Welcome to WebmasterWorld Guest from 54.166.224.46

Forum Moderators: open

Message Too Old, No Replies

Two different URLs for same page?

How does Google handle this case

     
5:13 pm on Nov 6, 2003 (gmt 0)

10+ Year Member



We would like to implement a mechanism for tracking which link a user clicked on a page when two or more links on that page go to the same other page. Our purpose is purely to identify and track user behavior in order to improve the site experience.

We would like to embed a tag inside the filename part of the URL (rather than adding a CGI name-value pair).

For example current page name might be "widgetA-details.htm". On a page that links to this page more than once, for example the one in the left navigation bar we might put "widgetA-nav-details.htm" while the same link in the body of the page we might put "widgetA-body-details.htm".

We would implement this using apache rewrite rules, not as a 301 redirect (because the redirect would result in a spurious hit in our logs). So from the outside world, it looks like two URLs, but the resulting page will be identical.

How would Google handle this? Presumably duplicate detection would see that they are the same page, but which one gets picks as the "right" page? How about PR -- does it flow to the "right" page or both pages, and will this cause some dilution of PR. Is this something Google would see as an attempt to spoof them?

Thanks all for your thoughts on this situation.

10:41 pm on Nov 6, 2003 (gmt 0)

10+ Year Member



Without 301 it will be duplicate content.
We used to do the same, but then we were afraid because of all the duplicate content and now we do it the proper way.
Also it looked ugly in the SERPs.

If the logs are your only concern: just write a filter to ignore the 301s e.g.: egrep -v " 30[12] "

1:07 am on Nov 7, 2003 (gmt 0)

WebmasterWorld Senior Member kaled is a WebmasterWorld Top Contributor of All Time 10+ Year Member



This sounds like a clever idea.

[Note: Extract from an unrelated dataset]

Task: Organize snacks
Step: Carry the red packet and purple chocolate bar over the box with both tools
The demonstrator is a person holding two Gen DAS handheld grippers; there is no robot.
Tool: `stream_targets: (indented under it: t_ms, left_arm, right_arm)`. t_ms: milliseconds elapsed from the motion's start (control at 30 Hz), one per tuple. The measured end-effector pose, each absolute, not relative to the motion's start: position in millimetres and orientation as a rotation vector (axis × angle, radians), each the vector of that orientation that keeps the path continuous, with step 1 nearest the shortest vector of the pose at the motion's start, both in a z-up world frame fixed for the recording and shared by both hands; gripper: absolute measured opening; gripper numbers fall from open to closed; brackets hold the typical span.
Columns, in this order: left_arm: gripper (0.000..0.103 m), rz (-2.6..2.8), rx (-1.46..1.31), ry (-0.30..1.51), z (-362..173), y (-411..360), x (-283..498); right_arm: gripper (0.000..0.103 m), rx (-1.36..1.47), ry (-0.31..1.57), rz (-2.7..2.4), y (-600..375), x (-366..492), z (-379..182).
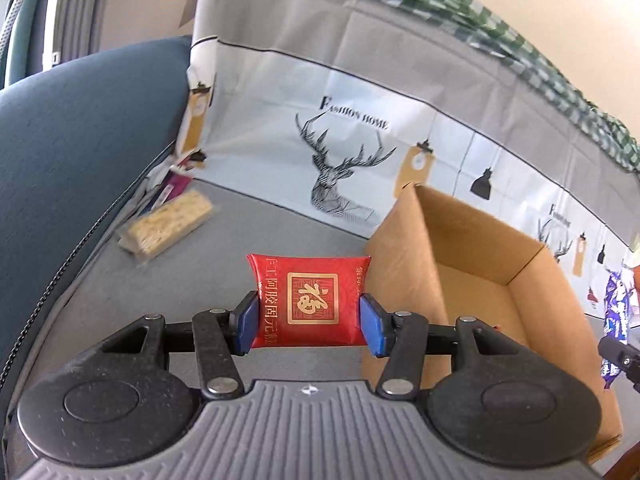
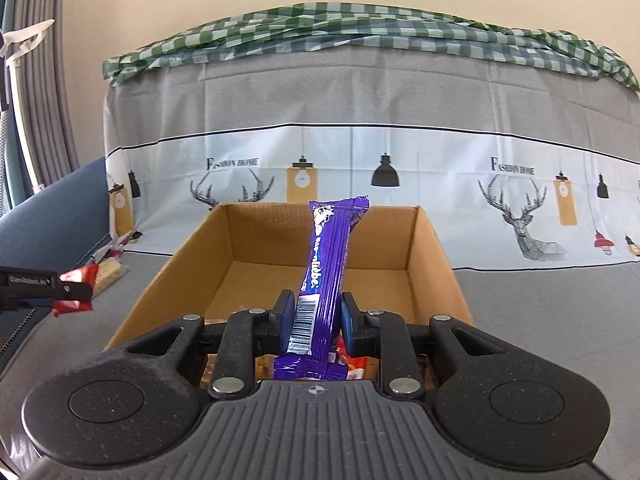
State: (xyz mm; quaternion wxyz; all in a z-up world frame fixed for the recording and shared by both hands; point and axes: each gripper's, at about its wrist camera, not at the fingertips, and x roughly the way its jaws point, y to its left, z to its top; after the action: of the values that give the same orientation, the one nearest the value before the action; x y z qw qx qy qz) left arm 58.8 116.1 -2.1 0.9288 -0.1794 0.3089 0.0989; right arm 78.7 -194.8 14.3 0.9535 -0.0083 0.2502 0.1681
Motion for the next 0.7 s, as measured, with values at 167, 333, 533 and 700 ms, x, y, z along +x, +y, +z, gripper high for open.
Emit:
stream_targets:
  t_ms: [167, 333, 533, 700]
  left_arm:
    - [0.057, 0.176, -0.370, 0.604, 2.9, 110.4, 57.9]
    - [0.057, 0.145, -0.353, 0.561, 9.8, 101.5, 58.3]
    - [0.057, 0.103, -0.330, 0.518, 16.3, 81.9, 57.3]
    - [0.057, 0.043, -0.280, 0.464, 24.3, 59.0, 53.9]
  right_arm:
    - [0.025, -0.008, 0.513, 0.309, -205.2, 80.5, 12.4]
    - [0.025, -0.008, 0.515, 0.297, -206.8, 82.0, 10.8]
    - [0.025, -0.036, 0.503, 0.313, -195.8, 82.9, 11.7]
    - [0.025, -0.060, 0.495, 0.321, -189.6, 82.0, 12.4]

It does not sound like a good one.

Kaled.

1:58 pm on Nov 7, 2003 (gmt 0)

10+ Year Member



plasma -- thanks for your reply. Part of what I am curious about is the duplicate content. I was under the impression that Google detected and ignored duplicate content -- am I mistaken?

kaled -- can you expand upon your concerns, or is this more of a gut feeling. Do you think a 301 redirect would be any better? Or adding cgi args (e.g. widget1-detail.htm?src=nav)?

Thanks both for your replies. Not exactly what I want to hear, but better now than later :-)

2:11 pm on Nov 7, 2003 (gmt 0)

10+ Year Member



Yes, you are mistaken.

Google as of today is allowing duplicate content.

widgetpage.com and pageofwidgets.com and widgetspage.com are all identical pages and they are all showing up in the SERPs, one right after the other.

They even appear to have turned off the ability to report such things to them, as another thread is discussing.

2:18 pm on Nov 7, 2003 (gmt 0)

10+ Year Member



Wow. Thank you very much for correcting my false impression.

Plan B or C it is :-)

2:25 pm on Nov 7, 2003 (gmt 0)

WebmasterWorld Senior Member kaled is a WebmasterWorld Top Contributor of All Time 10+ Year Member



Others know far more than I do on this sort of stuff. However, I would ensure that different urls that result in the same content are differentiated by use of the query part (i.e. text following?).

Unless this cannot be achieved for some technical reason, this approach is likely to cause the fewest problems in the long run.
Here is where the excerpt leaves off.